> EXERCISE DETAILS
Each of the lines below must be retyped character for character.

-- -- --

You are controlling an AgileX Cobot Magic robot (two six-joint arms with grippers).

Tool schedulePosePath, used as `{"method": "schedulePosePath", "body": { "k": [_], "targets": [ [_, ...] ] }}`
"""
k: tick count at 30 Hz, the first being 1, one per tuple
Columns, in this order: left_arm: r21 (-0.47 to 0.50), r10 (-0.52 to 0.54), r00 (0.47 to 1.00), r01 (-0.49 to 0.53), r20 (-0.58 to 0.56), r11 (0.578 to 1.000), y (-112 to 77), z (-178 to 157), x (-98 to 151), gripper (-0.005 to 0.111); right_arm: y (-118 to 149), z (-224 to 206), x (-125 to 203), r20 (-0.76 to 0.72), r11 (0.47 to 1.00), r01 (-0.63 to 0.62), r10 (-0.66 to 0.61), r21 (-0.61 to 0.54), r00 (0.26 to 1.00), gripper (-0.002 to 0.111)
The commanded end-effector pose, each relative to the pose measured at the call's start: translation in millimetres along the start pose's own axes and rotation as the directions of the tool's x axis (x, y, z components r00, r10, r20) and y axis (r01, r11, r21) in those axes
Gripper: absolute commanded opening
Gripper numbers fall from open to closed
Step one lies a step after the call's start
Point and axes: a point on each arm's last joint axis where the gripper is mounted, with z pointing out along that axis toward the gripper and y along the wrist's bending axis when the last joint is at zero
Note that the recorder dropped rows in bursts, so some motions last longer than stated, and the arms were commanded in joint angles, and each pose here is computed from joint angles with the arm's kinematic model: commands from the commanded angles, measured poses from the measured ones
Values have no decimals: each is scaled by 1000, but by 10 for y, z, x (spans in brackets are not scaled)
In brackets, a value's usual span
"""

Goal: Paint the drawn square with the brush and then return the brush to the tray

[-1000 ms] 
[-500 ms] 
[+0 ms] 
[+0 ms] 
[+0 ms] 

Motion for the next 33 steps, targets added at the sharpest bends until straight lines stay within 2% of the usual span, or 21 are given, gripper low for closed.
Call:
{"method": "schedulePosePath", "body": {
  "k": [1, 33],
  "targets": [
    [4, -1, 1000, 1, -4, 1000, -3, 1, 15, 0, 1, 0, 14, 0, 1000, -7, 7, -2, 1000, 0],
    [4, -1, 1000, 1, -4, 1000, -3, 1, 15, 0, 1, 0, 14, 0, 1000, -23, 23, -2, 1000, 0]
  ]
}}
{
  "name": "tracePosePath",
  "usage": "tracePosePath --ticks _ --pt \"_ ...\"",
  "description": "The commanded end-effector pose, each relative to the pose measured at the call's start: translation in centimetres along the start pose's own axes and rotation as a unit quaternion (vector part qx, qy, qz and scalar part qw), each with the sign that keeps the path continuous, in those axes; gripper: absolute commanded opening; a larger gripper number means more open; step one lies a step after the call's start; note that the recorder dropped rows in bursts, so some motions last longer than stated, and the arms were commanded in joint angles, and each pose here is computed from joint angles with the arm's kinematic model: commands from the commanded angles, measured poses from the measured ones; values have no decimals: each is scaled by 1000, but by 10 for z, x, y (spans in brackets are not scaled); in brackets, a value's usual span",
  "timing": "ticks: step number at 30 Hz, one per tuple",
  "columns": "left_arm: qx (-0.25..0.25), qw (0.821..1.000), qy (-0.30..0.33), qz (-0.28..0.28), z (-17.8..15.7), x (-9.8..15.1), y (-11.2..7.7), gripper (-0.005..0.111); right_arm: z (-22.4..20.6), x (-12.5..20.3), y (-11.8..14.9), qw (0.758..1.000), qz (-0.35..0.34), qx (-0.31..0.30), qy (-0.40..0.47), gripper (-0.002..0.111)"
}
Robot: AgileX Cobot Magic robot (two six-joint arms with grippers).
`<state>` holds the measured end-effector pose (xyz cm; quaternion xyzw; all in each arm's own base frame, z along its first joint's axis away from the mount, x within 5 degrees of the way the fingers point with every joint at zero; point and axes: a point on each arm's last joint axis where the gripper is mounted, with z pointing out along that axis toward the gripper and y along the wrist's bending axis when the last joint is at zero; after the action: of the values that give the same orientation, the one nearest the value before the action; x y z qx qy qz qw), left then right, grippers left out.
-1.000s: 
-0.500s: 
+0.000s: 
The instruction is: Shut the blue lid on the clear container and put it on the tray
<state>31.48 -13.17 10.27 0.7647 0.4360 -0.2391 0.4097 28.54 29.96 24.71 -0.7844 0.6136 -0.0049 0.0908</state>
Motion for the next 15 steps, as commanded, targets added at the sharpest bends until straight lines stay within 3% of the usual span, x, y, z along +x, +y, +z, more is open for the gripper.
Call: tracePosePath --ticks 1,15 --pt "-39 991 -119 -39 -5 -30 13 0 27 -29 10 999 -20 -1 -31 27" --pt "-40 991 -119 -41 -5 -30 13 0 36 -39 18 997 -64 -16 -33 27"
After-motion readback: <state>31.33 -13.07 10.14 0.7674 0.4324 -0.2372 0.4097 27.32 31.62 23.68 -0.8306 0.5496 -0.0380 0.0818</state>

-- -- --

> RESPONSE TO THE EXERCISE
You are controlling an AgileX Cobot Magic robot (two six-joint arms with grippers).

Tool schedulePosePath, used as `{"method": "schedulePosePath", "body": { "k": [_], "targets": [ [_, ...] ] }}`
"""
k: tick count at 30 Hz, the first being 1, one per tuple
Columns, in this order: left_arm: r21 (-0.47 to 0.50), r10 (-0.52 to 0.54), r00 (0.47 to 1.00), r01 (-0.49 to 0.53), r20 (-0.58 to 0.56), r11 (0.578 to 1.000), y (-112 to 77), z (-178 to 157), x (-98 to 151), gripper (-0.005 to 0.111); right_arm: y (-118 to 149), z (-224 to 206), x (-125 to 203), r20 (-0.76 to 0.72), r11 (0.47 to 1.00), r01 (-0.63 to 0.62), r10 (-0.66 to 0.61), r21 (-0.61 to 0.54), r00 (0.26 to 1.00), gripper (-0.002 to 0.111)
The commanded end-effector pose, each relative to the pose measured at the call's start: translation in millimetres along the start pose's own axes and rotation as the directions of the tool's x axis (x, y, z components r00, r10, r20) and y axis (r01, r11, r21) in those axes
Gripper: absolute commanded opening
Gripper numbers fall from open to closed
Step one lies a step after the call's start
Point and axes: a point on each arm's last joint axis where the gripper is mounted, with z pointing out along that axis toward the gripper and y along the wrist's bending axis when the last joint is at zero
Note that the recorder dropped rows in bursts, so some motions last longer than stated, and the arms were commanded in joint angles, and each pose here is computed from joint angles with the arm's kinematic model: commands from the commanded angles, measured poses from the measured ones
Values have no decimals: each is scaled by 1000, but by 10 for y, z, x (spans in brackets are not scaled)
In brackets, a value's usual span
"""

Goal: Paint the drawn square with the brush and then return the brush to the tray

[-1000 ms] 
[-500 ms] 
[+0 ms] 
[+0 ms] 
[+0 ms] 

Motion for the next 33 steps, targets added at the sharpest bends until straight lines stay within 2% of the usual span, or 21 are given, gripper low for closed.
Call:
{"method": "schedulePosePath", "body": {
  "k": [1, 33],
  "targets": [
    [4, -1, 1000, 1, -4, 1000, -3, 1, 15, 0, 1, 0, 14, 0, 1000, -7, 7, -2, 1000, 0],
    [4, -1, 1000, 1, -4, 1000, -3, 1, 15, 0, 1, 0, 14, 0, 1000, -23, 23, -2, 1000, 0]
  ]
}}
{
  "name": "tracePosePath",
  "usage": "tracePosePath --ticks _ --pt \"_ ...\"",
  "description": "The commanded end-effector pose, each relative to the pose measured at the call's start: translation in centimetres along the start pose's own axes and rotation as a unit quaternion (vector part qx, qy, qz and scalar part qw), each with the sign that keeps the path continuous, in those axes; gripper: absolute commanded opening; a larger gripper number means more open; step one lies a step after the call's start; note that the recorder dropped rows in bursts, so some motions last longer than stated, and the arms were commanded in joint angles, and each pose here is computed from joint angles with the arm's kinematic model: commands from the commanded angles, measured poses from the measured ones; values have no decimals: each is scaled by 1000, but by 10 for z, x, y (spans in brackets are not scaled); in brackets, a value's usual span",
  "timing": "ticks: step number at 30 Hz, one per tuple",
  "columns": "left_arm: qx (-0.25..0.25), qw (0.821..1.000), qy (-0.30..0.33), qz (-0.28..0.28), z (-17.8..15.7), x (-9.8..15.1), y (-11.2..7.7), gripper (-0.005..0.111); right_arm: z (-22.4..20.6), x (-12.5..20.3), y (-11.8..14.9), qw (0.758..1.000), qz (-0.35..0.34), qx (-0.31..0.30), qy (-0.40..0.47), gripper (-0.002..0.111)"
}
Robot: AgileX Cobot Magic robot (two six-joint arms with grippers).
`<state>` holds the measured end-effector pose (xyz cm; quaternion xyzw; all in each arm's own base frame, z along its first joint's axis away from the mount, x within 5 degrees of the way the fingers point with every joint at zero; point and axes: a point on each arm's last joint axis where the gripper is mounted, with z pointing out along that axis toward the gripper and y along the wrist's bending axis when the last joint is at zero; after the action: of the values that give the same orientation, the one nearest the value before the action; x y z qx qy qz qw), left then right, grippers left out.
-1.000s: 
-0.500s: 
+0.000s: 
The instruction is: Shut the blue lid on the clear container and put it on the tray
<state>31.48 -13.17 10.27 0.7647 0.4360 -0.2391 0.4097 28.54 29.96 24.71 -0.7844 0.6136 -0.0049 0.0908</state>
Motion for the next 15 steps, as commanded, targets added at the sharpest bends until straight lines stay within 3% of the usual span, x, y, z along +x, +y, +z, more is open for the gripper.
Call: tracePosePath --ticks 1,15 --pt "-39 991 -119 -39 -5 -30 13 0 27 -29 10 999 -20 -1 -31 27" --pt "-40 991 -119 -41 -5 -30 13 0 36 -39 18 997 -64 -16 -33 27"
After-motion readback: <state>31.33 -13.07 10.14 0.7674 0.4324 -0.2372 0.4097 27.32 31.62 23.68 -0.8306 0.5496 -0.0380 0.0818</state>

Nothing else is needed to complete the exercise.